How is a certain symbol used to express positive or negative sentiment?
Increasing levels of abstraction made disambiguation of meaning more challenging, so we focused on concrete words to ensure that all the symbols we chose are clearly associated with the word counts on which we based our conclusions. For example, in order to understand the positive and negative connotations of this concrete symbolic language, we examined how the word “fire” was used in specific instances.
As Heidi Kiiwetinepinesiik Stark argued in “Marked by Fire: Anishinaabe Articulations of Nationhood in Treaty Making with the United States and Canada”, the Anishinaabe used fire as an image when they expressed their desire to protect women and children (Stark 2012). This suggest that the figurative language of fire was usually associated with positive sentiments related to the action of protecting the tribes or nations. When it comes to our specific research, it would be interesting to see if similar patterns emerge in the usage of “fire.” Using the vaderSentiment package in Python 3, we calculated the positive and negative score for each of the native leaders’ speeches in the corpus of treaty council notes (1754-1814). By aggregating the counts of the word “fire” in each of the speeches, we came up with a weighted percentage of the sentiment trends in our corpus. It seems that in the statements using the word “fire,” 75% were positive statements and 25% were negative. This conclusion seems to confirm Stark’s claim.
In future research, it may be fruitful to compare how individual tribes and speakers used the word “fire” to determine if there were variations in its meanings and usages across time and communities.
How was the figurative language of kinship used and did it change?
We analyzed the trends in kinship rhetoric using Voyant tools by tracing the distribution of the keywords “child*,” “father,” “brother,” and “brethren” across the corpus.
Trends revealed that while the collective “brethren” was used more frequently at the beginning of the corpus, it was used less frequently over time. In contrast, the individual identifier “brother” reflected spikes in usage at intervals that varied from the use of “brethren.”
Often, Native speakers used “Brother” (singular) when speaking to a British or American emissary, so its use indicates moments when they were speaking back to the colonizers. This may also reflect vacillation from using kinship language for collective unification to kinship language being used to directly refer to individual actors. Also notable is the distribution of “father” throughout the corpus. While “father” and “brother” had similar intervals in the first half of the corpus, the intervals began to alternate in the second half, moving away from language that establishes the equality of brotherhood to a more stratified distinction between “Father” and “child.” “Children” and “Father” have different frequency levels, but have nearly identical intervals, suggesting a correlation between the usage of both terms. “Father,” in particular, is used more frequently than any other kinship term by the end of the corpus, reflecting the growing strength of colonial powers reflected in evolving kinship networks and language.

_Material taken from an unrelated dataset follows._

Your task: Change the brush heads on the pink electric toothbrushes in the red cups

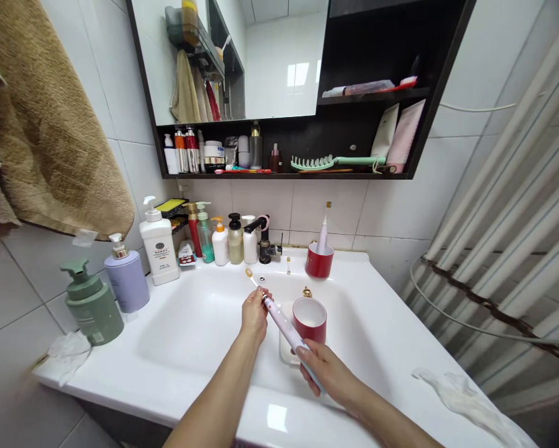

Voyant’s Links tool, which reflects the collocation of terms in a corpus, corroborates these findings. The association of “father” with colonial powers is supported by the collocation of the term with “king” in reference to the King of England. Collocations for “child*” were “women,” “wives,” and “father,” reflecting not only how children and women were referenced together in negotiations to garner sympathy, but also the rhetorical infantilization that reinforced the authority of the Anglo-American “father” over Native American “children.”
The changing contexts for the use of kinship language, particularly to create hierarchies between the Anglo-American “father” and the Native American “children,” supports Inman’s argument that the evolution of kinship language was influenced political agendas.